PHŒNICIAN HISTORY IN OUTLINE
A PRELIMINARY SURVEY COMPRISING A CURSORY VIEW OF THE SOURCES OF PHŒNICIAN HISTORY, THE SWEEP OF EVENTS, AND A TABLE OF CHRONOLOGY
Of the sources for this history it is hardly possible to do more than to say that they hardly exist in any tangible form, and to echo Heeren’s complaint:
“The severest loss which ancient history has to mourn, a loss irreparable, is that of the destruction of the records that should inform us of the affairs, the government, and the enterprises of the Phœnicians. In proportion to the vast influence which this nation had in the civilisation of mankind by its own great inventions and discoveries (the invention of alphabetical writing is alone sufficient to show their importance), by its numerous colonies established in every quarter, and by its commerce extending even beyond these; the more sensibly we feel the gaps which the loss of these records leaves in the history of the human race. It is the conviction of the extent of this loss that gives the few fragments which have been preserved out of the great mass, a peculiar attraction to the historian; and though it may be impossible to compile from them a history of the Phœnicians, yet they will probably enable him to draw a tolerably faithful picture of the general character and genius of this nation in its various undertakings.”

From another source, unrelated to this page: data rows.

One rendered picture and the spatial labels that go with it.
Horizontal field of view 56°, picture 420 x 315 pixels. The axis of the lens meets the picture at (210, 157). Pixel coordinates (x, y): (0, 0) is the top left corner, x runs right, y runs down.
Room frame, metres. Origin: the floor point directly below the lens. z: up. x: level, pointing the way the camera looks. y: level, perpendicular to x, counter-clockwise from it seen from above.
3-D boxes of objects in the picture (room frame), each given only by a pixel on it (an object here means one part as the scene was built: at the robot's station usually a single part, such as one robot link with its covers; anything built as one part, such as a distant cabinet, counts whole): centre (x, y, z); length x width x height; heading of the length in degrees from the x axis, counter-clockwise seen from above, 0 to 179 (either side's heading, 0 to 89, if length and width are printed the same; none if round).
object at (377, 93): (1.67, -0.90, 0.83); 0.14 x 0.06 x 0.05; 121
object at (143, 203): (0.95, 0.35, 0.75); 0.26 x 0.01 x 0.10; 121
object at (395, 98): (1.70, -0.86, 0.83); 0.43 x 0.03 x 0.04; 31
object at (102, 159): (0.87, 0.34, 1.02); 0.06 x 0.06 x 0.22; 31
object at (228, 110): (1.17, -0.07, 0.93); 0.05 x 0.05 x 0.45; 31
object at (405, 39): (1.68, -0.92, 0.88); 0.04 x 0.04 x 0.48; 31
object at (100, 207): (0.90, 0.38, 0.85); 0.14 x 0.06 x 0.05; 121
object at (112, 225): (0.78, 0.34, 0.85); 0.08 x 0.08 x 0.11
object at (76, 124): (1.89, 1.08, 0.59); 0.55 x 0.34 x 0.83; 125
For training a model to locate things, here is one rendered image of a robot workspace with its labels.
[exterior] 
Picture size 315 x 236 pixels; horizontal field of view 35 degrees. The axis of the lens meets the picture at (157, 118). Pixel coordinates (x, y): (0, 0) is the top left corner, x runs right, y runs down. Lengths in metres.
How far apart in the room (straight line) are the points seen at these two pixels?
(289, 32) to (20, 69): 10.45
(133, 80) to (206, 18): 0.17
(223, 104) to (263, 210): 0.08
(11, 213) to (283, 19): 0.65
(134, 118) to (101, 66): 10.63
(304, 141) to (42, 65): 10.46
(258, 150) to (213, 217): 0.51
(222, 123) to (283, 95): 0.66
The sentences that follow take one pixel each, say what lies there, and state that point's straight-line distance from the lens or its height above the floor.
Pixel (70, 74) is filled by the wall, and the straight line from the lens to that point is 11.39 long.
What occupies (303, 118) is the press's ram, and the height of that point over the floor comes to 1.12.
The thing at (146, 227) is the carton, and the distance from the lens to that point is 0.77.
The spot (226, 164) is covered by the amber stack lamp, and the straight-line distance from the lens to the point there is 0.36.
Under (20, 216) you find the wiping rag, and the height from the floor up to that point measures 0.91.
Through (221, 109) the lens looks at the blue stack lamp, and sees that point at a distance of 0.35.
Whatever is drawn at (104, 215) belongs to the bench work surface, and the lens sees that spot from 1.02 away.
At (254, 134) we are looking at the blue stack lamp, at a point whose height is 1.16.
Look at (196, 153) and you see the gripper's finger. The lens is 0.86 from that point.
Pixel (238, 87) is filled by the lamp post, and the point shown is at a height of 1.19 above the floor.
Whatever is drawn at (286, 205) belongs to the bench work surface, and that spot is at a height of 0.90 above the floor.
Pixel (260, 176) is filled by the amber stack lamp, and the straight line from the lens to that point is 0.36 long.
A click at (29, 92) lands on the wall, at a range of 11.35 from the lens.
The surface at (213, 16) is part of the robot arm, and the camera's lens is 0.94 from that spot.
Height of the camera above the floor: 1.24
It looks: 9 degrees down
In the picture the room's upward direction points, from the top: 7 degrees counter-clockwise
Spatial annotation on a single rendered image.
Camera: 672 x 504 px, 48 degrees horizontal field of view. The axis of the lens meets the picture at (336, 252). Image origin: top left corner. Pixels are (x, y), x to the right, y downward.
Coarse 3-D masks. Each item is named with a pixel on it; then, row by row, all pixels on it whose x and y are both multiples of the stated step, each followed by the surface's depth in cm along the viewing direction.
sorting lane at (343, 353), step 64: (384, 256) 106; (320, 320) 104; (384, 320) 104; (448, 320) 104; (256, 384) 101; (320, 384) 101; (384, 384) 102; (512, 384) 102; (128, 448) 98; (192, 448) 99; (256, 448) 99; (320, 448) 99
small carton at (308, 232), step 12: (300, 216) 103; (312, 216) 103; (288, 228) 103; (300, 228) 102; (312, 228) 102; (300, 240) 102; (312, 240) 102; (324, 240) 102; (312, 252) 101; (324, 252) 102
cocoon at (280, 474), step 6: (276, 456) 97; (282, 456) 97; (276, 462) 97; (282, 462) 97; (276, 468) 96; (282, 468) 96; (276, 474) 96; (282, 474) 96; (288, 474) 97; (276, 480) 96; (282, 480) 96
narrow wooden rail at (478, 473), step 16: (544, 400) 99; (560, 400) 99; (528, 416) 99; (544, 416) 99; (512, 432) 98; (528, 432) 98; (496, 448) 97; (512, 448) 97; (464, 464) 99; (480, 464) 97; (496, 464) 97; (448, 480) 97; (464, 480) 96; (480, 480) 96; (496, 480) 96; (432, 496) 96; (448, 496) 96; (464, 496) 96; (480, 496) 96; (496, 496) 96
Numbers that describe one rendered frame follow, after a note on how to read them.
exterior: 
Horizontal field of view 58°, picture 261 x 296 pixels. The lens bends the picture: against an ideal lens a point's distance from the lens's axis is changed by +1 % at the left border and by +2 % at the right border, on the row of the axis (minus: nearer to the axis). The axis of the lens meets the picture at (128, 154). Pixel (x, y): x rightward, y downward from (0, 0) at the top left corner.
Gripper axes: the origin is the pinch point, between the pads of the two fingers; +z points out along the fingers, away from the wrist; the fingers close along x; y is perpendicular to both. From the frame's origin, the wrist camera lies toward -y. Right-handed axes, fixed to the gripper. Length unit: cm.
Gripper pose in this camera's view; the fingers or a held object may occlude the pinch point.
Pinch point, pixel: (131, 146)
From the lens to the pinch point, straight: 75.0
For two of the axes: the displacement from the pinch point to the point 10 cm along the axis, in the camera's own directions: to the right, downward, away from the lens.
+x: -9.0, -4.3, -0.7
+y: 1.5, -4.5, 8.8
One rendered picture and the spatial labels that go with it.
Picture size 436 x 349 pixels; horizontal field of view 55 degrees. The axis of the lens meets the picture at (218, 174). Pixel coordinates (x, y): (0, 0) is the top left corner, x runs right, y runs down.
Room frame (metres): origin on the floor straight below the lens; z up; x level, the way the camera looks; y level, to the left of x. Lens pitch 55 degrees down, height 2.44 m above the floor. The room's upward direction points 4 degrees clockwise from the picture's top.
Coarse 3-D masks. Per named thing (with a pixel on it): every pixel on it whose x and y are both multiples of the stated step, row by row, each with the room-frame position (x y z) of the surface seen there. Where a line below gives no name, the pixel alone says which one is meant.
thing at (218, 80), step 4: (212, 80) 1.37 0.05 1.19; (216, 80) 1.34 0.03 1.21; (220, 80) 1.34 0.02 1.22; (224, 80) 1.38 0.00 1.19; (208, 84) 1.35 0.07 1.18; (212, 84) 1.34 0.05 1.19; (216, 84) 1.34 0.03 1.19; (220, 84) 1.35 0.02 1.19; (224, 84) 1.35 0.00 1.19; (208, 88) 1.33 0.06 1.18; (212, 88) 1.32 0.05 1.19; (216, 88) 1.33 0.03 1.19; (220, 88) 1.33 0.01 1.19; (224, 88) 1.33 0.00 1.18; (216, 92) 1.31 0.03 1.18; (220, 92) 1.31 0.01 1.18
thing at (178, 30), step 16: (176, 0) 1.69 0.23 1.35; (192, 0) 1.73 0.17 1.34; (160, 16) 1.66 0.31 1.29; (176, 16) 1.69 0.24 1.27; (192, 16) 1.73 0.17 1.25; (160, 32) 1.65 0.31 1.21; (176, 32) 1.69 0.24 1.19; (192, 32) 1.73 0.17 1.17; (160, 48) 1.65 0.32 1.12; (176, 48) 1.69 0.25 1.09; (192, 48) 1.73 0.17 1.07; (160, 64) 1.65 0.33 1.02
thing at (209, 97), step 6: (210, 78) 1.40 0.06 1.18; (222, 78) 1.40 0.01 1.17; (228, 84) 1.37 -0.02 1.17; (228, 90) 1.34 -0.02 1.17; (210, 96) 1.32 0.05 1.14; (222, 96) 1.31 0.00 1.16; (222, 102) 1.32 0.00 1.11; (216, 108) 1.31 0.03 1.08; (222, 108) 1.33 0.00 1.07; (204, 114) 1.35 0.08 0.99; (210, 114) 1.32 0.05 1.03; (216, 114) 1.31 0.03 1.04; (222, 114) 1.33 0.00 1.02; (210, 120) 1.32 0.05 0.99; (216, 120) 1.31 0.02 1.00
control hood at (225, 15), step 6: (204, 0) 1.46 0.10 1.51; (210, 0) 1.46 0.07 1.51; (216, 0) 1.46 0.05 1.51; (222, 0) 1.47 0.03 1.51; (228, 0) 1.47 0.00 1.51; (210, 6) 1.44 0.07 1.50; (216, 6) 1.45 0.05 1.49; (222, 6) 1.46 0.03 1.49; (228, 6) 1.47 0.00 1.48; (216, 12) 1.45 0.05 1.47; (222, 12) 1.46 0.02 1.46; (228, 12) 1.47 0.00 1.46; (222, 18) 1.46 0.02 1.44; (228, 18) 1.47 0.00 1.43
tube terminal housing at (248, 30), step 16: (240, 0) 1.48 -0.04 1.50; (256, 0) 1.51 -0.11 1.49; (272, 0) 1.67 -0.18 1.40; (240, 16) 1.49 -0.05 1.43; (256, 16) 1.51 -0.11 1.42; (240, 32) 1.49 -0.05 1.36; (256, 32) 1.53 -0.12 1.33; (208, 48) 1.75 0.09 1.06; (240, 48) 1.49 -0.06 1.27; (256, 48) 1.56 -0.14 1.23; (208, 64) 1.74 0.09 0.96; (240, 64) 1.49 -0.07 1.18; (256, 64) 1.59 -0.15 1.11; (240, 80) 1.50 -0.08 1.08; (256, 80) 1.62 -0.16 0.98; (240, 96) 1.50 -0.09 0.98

The Phœnicians were a Semitic people, probably an early offshoot, like the Canaanites, from the parent stock; a people of remarkable industry, intelligence, and enterprise. Their country lay in southern Syria, between the Lebanon Mountains and the Mediterranean Sea, a strip of land about two hundred miles in length by thirty-five at its greatest width. Phœnicia was never a united state, but rather a confederacy of cities. At the time of our earliest knowledge Sidon stood at the head, but in the thirteenth century, B.C. Tyre became the most important.
FIRST PERIOD—TO THE SUPREMACY OF TYRE (3800-1100 B.C.)
3800 B.C. The empire of Sargon of Agade is believed to have included Syria and the shores of the Mediterranean.
2750 Foundation of Tyre, according to Herodotus’ account.
1950 One of the Elamite sovereigns of Babylon appears to have reduced a large part of Syria to subservience, which state of affairs does not last long.
1635 Aahmes I visits Zahi (southern Phœnicia) in his invasion of Asia, after the expulsion of the Hyksos.